2) `orchestrator/src/server/services/ukvisajobs.ts` runs that extractor, reads the dataset, de-dupes results, and optionally enriches descriptions.
## 1) Authentication and session cache
The API requires a token + cookies. The extractor keeps these in a cache file:
- `extractors/ukvisajobs/storage/ukvisajobs-auth.json`
Flow:
- If there's a cached session, it uses it.
- If not, it launches a real browser (Playwright + Camoufox), logs in with `UKVISAJOBS_EMAIL` and `UKVISAJOBS_PASSWORD`, then captures the auth cookies + token.
- It stores those values in the cache file for reuse.

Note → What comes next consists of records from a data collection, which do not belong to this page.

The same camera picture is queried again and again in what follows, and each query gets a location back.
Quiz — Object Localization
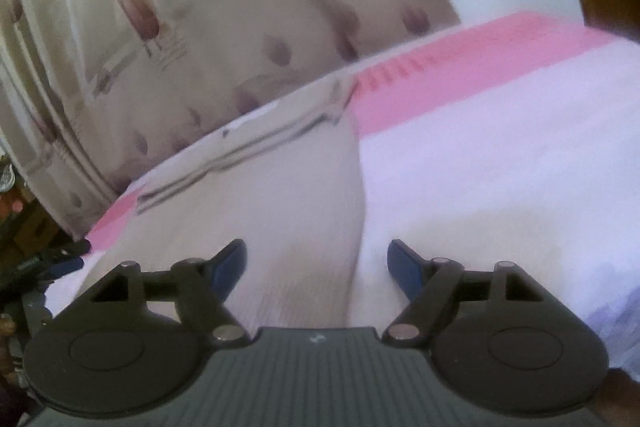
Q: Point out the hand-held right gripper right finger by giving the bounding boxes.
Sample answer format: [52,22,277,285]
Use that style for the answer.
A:
[381,238,548,350]

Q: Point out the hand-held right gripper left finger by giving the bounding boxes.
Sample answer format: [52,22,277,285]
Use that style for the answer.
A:
[87,238,252,349]

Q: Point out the pink checked blanket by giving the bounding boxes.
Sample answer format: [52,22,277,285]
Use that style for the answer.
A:
[45,11,640,373]

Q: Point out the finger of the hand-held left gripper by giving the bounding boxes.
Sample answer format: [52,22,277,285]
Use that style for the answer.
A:
[27,239,92,282]

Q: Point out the colourful household clutter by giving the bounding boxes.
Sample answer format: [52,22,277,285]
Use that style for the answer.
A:
[0,142,66,258]

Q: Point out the white small garment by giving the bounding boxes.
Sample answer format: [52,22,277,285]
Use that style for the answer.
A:
[134,71,368,329]

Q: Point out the leaf print curtain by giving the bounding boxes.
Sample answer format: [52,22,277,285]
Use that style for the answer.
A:
[0,0,463,242]

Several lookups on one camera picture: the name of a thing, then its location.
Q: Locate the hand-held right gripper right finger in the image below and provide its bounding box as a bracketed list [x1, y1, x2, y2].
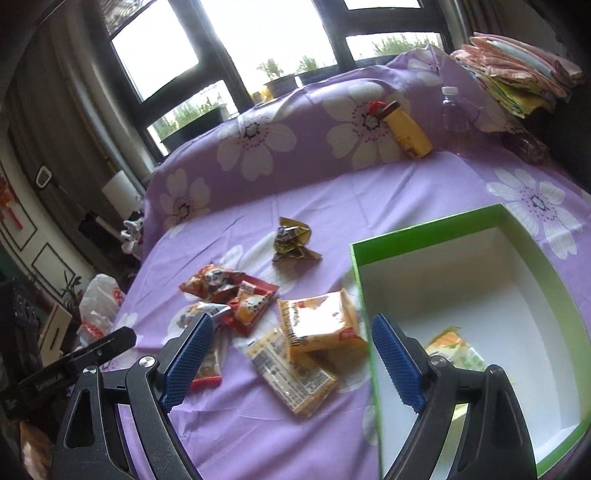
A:
[370, 314, 539, 480]

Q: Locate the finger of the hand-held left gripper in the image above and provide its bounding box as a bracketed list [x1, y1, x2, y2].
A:
[2, 327, 137, 418]

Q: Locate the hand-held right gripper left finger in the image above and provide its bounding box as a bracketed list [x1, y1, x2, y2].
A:
[50, 313, 215, 480]

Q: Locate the small white snack packet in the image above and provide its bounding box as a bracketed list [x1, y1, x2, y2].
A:
[178, 301, 234, 330]

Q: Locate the pale green-print snack packet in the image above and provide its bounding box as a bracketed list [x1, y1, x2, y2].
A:
[425, 325, 490, 372]

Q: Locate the orange red-label snack packet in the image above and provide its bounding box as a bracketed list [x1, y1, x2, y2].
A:
[276, 289, 369, 356]

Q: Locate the green cardboard box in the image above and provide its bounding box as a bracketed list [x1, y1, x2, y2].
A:
[349, 204, 591, 478]

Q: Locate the white plastic bag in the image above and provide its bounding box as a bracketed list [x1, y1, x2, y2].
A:
[78, 274, 126, 347]

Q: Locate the cardboard piece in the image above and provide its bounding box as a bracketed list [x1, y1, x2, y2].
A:
[37, 302, 75, 365]

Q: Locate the green houseplant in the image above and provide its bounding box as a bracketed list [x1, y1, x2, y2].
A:
[60, 272, 84, 301]

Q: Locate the red panda-print snack packet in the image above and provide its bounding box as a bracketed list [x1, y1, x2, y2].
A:
[228, 275, 280, 337]

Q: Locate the orange panda-print snack packet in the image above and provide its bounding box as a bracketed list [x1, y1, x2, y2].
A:
[179, 264, 245, 305]

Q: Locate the black crate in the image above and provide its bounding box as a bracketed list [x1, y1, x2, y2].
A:
[0, 281, 47, 365]

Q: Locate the black white plush toy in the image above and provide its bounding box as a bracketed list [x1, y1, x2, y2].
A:
[121, 217, 145, 254]

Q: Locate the white cylinder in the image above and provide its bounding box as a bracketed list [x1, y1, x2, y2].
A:
[102, 170, 145, 215]

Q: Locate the crumpled brown yellow snack packet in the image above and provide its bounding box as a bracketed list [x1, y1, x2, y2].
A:
[271, 217, 322, 263]

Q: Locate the purple floral bedsheet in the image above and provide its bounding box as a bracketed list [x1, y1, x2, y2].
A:
[99, 44, 591, 480]

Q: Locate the yellow plastic bottle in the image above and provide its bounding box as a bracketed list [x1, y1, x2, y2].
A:
[385, 104, 434, 160]

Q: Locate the long black planter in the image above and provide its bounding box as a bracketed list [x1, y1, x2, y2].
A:
[157, 99, 230, 145]

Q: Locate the dark brown packet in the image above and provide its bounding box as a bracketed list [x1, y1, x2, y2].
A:
[501, 129, 550, 166]

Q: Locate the clear plastic water bottle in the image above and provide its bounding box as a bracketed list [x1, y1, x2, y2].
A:
[441, 86, 476, 155]

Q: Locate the small red plastic item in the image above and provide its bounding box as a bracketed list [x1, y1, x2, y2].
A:
[362, 100, 386, 127]

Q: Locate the black potted plant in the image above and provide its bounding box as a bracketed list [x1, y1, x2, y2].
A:
[256, 58, 301, 100]
[295, 55, 338, 88]

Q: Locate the stack of folded cloths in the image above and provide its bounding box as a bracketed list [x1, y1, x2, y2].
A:
[450, 32, 583, 118]

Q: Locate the red wall ornament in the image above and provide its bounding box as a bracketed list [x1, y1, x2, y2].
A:
[0, 178, 24, 229]

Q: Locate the black window frame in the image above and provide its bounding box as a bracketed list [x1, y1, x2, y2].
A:
[92, 0, 462, 158]

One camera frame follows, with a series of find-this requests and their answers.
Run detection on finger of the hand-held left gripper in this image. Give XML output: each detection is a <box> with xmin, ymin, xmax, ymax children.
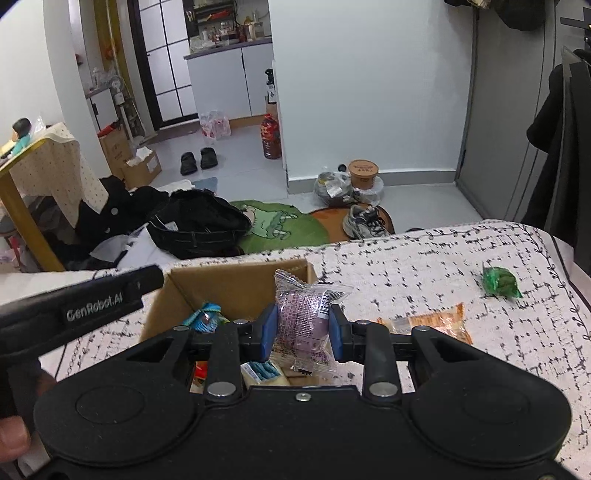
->
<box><xmin>124</xmin><ymin>263</ymin><xmax>166</xmax><ymax>304</ymax></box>

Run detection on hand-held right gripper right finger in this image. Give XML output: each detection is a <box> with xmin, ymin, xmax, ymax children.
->
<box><xmin>329</xmin><ymin>305</ymin><xmax>486</xmax><ymax>402</ymax></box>

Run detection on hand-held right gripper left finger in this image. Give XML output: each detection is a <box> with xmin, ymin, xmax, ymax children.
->
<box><xmin>124</xmin><ymin>305</ymin><xmax>280</xmax><ymax>401</ymax></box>

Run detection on clear purple snack packet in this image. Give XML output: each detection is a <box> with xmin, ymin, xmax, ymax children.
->
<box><xmin>274</xmin><ymin>268</ymin><xmax>354</xmax><ymax>376</ymax></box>

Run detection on white teal snack packet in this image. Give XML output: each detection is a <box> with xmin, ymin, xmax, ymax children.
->
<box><xmin>239</xmin><ymin>359</ymin><xmax>291</xmax><ymax>387</ymax></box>

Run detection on blue cartoon snack packet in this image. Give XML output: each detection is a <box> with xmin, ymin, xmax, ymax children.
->
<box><xmin>181</xmin><ymin>302</ymin><xmax>230</xmax><ymax>334</ymax></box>

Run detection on brown cardboard box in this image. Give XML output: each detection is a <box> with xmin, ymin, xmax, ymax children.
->
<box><xmin>139</xmin><ymin>257</ymin><xmax>325</xmax><ymax>394</ymax></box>

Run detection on orange cracker packet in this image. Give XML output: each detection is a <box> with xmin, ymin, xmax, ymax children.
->
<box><xmin>376</xmin><ymin>302</ymin><xmax>474</xmax><ymax>347</ymax></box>

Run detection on person's left hand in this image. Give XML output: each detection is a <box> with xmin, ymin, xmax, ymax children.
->
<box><xmin>0</xmin><ymin>414</ymin><xmax>32</xmax><ymax>459</ymax></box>

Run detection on white paper sheet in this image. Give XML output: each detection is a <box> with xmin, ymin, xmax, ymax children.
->
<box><xmin>89</xmin><ymin>225</ymin><xmax>158</xmax><ymax>269</ymax></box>

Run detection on black bag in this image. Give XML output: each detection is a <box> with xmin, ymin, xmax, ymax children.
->
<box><xmin>146</xmin><ymin>188</ymin><xmax>253</xmax><ymax>260</ymax></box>

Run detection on black clothing pile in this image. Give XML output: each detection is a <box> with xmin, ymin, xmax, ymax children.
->
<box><xmin>65</xmin><ymin>174</ymin><xmax>170</xmax><ymax>271</ymax></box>

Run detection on yellow leg table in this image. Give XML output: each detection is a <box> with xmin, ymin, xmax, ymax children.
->
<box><xmin>0</xmin><ymin>138</ymin><xmax>68</xmax><ymax>273</ymax></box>

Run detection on green cartoon rug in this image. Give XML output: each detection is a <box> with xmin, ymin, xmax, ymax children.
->
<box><xmin>230</xmin><ymin>199</ymin><xmax>329</xmax><ymax>256</ymax></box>

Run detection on open cardboard box with paper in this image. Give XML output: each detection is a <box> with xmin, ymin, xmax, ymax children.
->
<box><xmin>122</xmin><ymin>147</ymin><xmax>163</xmax><ymax>190</ymax></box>

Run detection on orange round rug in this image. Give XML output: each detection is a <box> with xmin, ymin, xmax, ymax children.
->
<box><xmin>307</xmin><ymin>205</ymin><xmax>396</xmax><ymax>241</ymax></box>

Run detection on grey white sneaker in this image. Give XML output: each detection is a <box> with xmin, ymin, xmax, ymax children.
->
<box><xmin>342</xmin><ymin>204</ymin><xmax>392</xmax><ymax>240</ymax></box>

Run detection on tall cardboard box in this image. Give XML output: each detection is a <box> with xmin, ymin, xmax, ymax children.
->
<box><xmin>98</xmin><ymin>128</ymin><xmax>133</xmax><ymax>172</ymax></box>

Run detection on white black printed blanket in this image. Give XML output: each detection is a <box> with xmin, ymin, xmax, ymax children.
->
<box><xmin>0</xmin><ymin>218</ymin><xmax>591</xmax><ymax>480</ymax></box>

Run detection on dotted cream tablecloth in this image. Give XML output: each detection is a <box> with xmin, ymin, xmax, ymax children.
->
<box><xmin>9</xmin><ymin>122</ymin><xmax>105</xmax><ymax>228</ymax></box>

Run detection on clear plastic bag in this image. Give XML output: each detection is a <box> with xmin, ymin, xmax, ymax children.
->
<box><xmin>313</xmin><ymin>170</ymin><xmax>385</xmax><ymax>207</ymax></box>

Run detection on brown cup noodle tub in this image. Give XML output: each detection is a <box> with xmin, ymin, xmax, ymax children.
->
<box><xmin>348</xmin><ymin>159</ymin><xmax>380</xmax><ymax>190</ymax></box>

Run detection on pack of water bottles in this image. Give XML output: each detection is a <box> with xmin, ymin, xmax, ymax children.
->
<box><xmin>199</xmin><ymin>110</ymin><xmax>232</xmax><ymax>140</ymax></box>

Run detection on green round candy packet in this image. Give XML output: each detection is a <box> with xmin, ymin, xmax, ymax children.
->
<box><xmin>481</xmin><ymin>262</ymin><xmax>523</xmax><ymax>299</ymax></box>

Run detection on white standing fan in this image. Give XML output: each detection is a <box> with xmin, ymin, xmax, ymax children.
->
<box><xmin>107</xmin><ymin>76</ymin><xmax>132</xmax><ymax>139</ymax></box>

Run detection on red cooking oil bottle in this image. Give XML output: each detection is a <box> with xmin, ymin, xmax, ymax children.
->
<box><xmin>260</xmin><ymin>113</ymin><xmax>283</xmax><ymax>160</ymax></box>

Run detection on small doll figure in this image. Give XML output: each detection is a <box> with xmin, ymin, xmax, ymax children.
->
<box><xmin>0</xmin><ymin>117</ymin><xmax>34</xmax><ymax>160</ymax></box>

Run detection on white kitchen cabinet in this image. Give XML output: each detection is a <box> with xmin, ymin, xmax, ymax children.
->
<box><xmin>184</xmin><ymin>38</ymin><xmax>274</xmax><ymax>121</ymax></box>

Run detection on black framed glass door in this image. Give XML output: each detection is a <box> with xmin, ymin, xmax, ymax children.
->
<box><xmin>126</xmin><ymin>0</ymin><xmax>200</xmax><ymax>131</ymax></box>

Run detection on grey wardrobe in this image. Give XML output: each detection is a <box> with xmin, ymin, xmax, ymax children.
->
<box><xmin>454</xmin><ymin>0</ymin><xmax>570</xmax><ymax>223</ymax></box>

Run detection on hanging dark clothes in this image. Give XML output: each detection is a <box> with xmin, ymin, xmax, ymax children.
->
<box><xmin>525</xmin><ymin>59</ymin><xmax>591</xmax><ymax>265</ymax></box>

You can force a refresh with:
- `UKVISAJOBS_REFRESH_ONLY=1`
If the API responds with an "expired" token error, it will automatically re-login and retry.
## 2) API requests
Once authenticated, it posts to:
- `https://my.ukvisajobs.com/ukvisa-api/api/fetch-jobs-data`
Each request:
- Includes the auth token in a form field.
- Includes cookies in the header (`csrf_token`, `ci_session`, `authToken`).
- Filters by search keyword if provided.
- Uses pagination (15 jobs per page).
## 3) Job mapping
The extractor normalizes the raw API data into the project's job shape:
- Salary is built from min/max values and interval.
- Visa-related flags are turned into a short fallback description if the job has no real description.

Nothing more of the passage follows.